- **ABOUT THIS EXERCISE**:
Whenever a line in this data holds the word "document", report that line in full.

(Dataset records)
..........

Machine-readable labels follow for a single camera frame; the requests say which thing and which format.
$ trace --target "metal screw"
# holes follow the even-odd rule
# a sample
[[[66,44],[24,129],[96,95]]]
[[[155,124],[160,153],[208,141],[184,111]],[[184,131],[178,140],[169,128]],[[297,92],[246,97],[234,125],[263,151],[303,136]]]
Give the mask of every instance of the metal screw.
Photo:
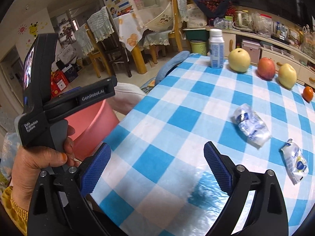
[[[47,175],[47,171],[44,170],[44,171],[41,171],[40,174],[39,174],[41,177],[45,177]]]
[[[239,171],[239,172],[243,172],[245,170],[245,167],[243,165],[237,165],[236,166],[236,169]]]
[[[74,173],[74,172],[76,172],[77,171],[77,168],[76,167],[70,167],[69,168],[69,172],[70,173]]]
[[[275,175],[275,172],[273,170],[267,170],[267,174],[269,176],[274,176]]]

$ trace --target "yellow bucket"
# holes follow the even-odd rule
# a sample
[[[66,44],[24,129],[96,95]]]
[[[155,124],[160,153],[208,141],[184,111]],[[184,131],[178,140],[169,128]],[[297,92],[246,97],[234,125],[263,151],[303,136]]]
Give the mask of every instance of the yellow bucket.
[[[199,53],[203,56],[207,56],[207,42],[204,41],[190,41],[193,53]]]

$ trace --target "yellow pear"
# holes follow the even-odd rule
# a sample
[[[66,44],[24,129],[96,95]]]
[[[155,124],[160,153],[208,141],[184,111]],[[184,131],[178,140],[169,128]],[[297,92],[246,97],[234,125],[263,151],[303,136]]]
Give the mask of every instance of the yellow pear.
[[[229,65],[231,69],[236,72],[246,72],[250,65],[250,56],[248,52],[242,48],[232,50],[229,53]]]
[[[284,87],[291,89],[297,80],[295,69],[288,63],[283,64],[278,71],[278,79]]]

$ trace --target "shelf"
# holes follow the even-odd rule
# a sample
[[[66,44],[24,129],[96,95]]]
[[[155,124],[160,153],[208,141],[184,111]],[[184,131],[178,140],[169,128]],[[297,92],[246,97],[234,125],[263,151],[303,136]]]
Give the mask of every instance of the shelf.
[[[214,29],[214,27],[209,27],[206,26],[205,28],[199,28],[199,29],[191,29],[191,28],[184,28],[184,31],[188,31],[188,30],[207,30],[209,31],[210,29]],[[310,56],[306,55],[305,53],[303,53],[301,50],[299,50],[298,48],[295,48],[291,45],[287,45],[285,43],[279,42],[277,40],[271,39],[271,38],[267,38],[267,37],[263,37],[257,34],[252,34],[252,33],[247,33],[247,32],[243,32],[237,29],[233,29],[233,30],[228,30],[228,29],[222,29],[223,33],[229,33],[229,34],[238,34],[238,35],[243,35],[243,36],[247,36],[247,37],[251,37],[254,39],[258,39],[261,41],[265,41],[265,42],[269,42],[272,43],[274,45],[280,46],[282,48],[285,48],[287,50],[290,50],[292,52],[298,53],[301,57],[307,59],[308,61],[312,62],[313,64],[315,64],[315,60],[312,59]]]

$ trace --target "food cover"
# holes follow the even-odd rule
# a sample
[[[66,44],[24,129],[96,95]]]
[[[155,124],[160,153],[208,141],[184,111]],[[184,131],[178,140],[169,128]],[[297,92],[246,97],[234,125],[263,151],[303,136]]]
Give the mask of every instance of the food cover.
[[[173,25],[171,0],[129,0],[143,28],[161,32]]]

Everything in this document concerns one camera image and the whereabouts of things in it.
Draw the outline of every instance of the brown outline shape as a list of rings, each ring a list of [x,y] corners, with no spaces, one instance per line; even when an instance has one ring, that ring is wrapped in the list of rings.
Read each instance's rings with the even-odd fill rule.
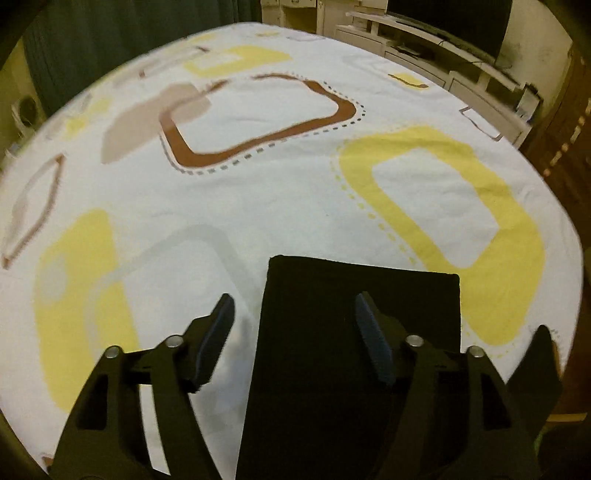
[[[490,138],[492,141],[495,141],[495,142],[499,142],[499,141],[501,141],[501,138],[503,138],[503,134],[502,134],[502,133],[499,133],[499,135],[498,135],[497,137],[493,137],[492,135],[490,135],[490,134],[486,133],[486,132],[485,132],[485,131],[484,131],[482,128],[480,128],[480,127],[479,127],[479,126],[476,124],[476,122],[475,122],[474,120],[472,120],[472,118],[470,118],[470,117],[469,117],[469,116],[467,116],[467,115],[464,115],[464,112],[467,112],[468,110],[473,110],[473,108],[472,108],[471,106],[467,106],[467,107],[465,107],[465,108],[462,108],[462,109],[460,110],[460,113],[462,114],[462,116],[463,116],[464,118],[468,119],[472,125],[474,125],[474,126],[475,126],[475,127],[478,129],[478,130],[480,130],[482,133],[484,133],[484,134],[485,134],[485,135],[486,135],[488,138]]]
[[[53,210],[53,206],[55,205],[55,202],[56,202],[57,189],[60,185],[60,179],[61,179],[61,174],[62,174],[65,159],[66,159],[66,157],[64,156],[64,154],[59,154],[59,155],[55,156],[54,158],[52,158],[51,160],[46,161],[35,172],[35,175],[36,175],[41,169],[43,169],[50,162],[57,163],[56,172],[53,176],[53,182],[51,184],[51,189],[49,191],[49,197],[47,198],[47,203],[45,205],[45,208],[41,212],[41,216],[37,219],[35,224],[29,229],[27,234],[22,237],[22,239],[19,241],[19,243],[17,243],[16,247],[14,248],[14,250],[11,254],[6,256],[6,255],[4,255],[4,253],[2,253],[2,268],[3,269],[8,270],[10,268],[12,262],[14,262],[16,260],[16,258],[20,255],[22,250],[25,248],[25,246],[33,239],[33,237],[36,236],[36,234],[39,233],[39,230],[41,230],[43,225],[45,225],[45,223],[47,222],[47,218],[49,217],[49,214]],[[28,187],[25,186],[25,188],[23,189],[21,194],[18,196],[17,202],[20,200],[20,198],[24,194],[27,194],[30,191],[30,189],[33,187],[33,185],[36,184],[36,182],[37,181],[35,181],[32,185],[30,185]]]
[[[405,85],[408,85],[409,87],[414,87],[414,88],[429,88],[429,85],[427,85],[426,83],[422,83],[421,85],[415,85],[414,83],[410,83],[407,82],[406,80],[403,80],[402,78],[396,77],[396,75],[392,75],[391,73],[388,73],[389,77],[392,77],[393,79],[397,79],[399,82],[404,83]]]
[[[178,108],[180,105],[183,104],[183,102],[186,101],[182,100],[177,104],[171,106],[169,109],[167,109],[160,115],[160,125],[162,126],[164,136],[166,137],[168,146],[170,147],[170,150],[173,153],[174,159],[179,165],[185,168],[209,167],[226,161],[228,158],[231,158],[234,155],[238,155],[239,153],[244,152],[245,150],[249,150],[250,148],[256,147],[263,143],[275,140],[282,140],[284,138],[309,132],[317,128],[322,128],[335,123],[347,121],[348,119],[354,117],[355,113],[357,113],[357,108],[352,102],[349,102],[348,100],[343,99],[335,95],[334,93],[328,92],[322,85],[320,85],[318,82],[315,82],[314,80],[300,80],[297,77],[281,73],[257,75],[251,78],[253,80],[280,78],[285,80],[296,80],[298,82],[302,82],[313,92],[324,95],[325,97],[329,98],[334,103],[336,103],[338,106],[338,110],[334,115],[330,117],[314,118],[312,120],[308,120],[306,122],[296,124],[288,128],[284,128],[283,130],[280,130],[278,132],[264,135],[263,137],[251,138],[250,140],[236,145],[235,147],[229,148],[228,150],[216,153],[195,153],[187,145],[180,131],[178,131],[177,125],[174,123],[172,119],[173,110],[175,108]],[[221,80],[219,82],[216,82],[207,91],[202,93],[202,95],[208,95],[210,93],[213,93],[214,91],[223,88],[228,83],[229,80]]]

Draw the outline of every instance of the television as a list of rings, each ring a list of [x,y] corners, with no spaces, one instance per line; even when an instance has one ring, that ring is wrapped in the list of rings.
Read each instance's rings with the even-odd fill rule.
[[[513,0],[388,0],[387,13],[494,63]]]

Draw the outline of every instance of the beige shape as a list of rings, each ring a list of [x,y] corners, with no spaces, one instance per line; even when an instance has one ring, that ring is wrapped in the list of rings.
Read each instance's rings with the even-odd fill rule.
[[[118,161],[156,137],[161,132],[160,114],[179,102],[183,105],[174,112],[177,124],[200,117],[211,106],[192,83],[171,85],[157,97],[135,105],[115,119],[103,140],[101,162]]]

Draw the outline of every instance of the dark green curtain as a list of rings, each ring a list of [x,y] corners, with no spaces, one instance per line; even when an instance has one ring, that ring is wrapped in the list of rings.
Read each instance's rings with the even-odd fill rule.
[[[50,0],[23,39],[49,116],[138,55],[203,30],[260,20],[259,0]]]

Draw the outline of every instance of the metal pin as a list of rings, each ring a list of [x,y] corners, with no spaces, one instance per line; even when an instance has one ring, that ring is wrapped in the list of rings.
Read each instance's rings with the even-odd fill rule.
[[[420,346],[423,346],[423,344],[425,343],[425,340],[423,340],[423,338],[418,335],[408,335],[406,337],[406,342],[410,346],[420,347]]]
[[[105,351],[105,356],[107,358],[115,358],[117,355],[119,355],[119,347],[114,345],[114,346],[110,346],[106,351]]]
[[[183,337],[180,335],[171,335],[164,341],[164,343],[166,343],[168,348],[176,348],[183,344]]]
[[[472,345],[469,349],[468,352],[470,352],[470,355],[475,356],[476,358],[482,358],[483,356],[485,356],[484,350],[482,349],[482,347],[479,347],[477,345]]]

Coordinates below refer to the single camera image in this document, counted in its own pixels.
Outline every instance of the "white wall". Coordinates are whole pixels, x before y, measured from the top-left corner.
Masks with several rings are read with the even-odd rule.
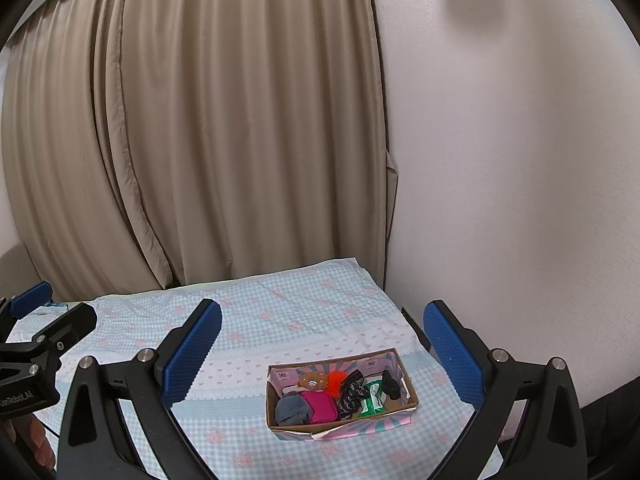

..........

- **SOLUTION FOR THIS PROBLEM**:
Everything in this document concerns one camera image and the whereabouts of things in it.
Coordinates below refer to the single camera image in this document, counted in its own pixels.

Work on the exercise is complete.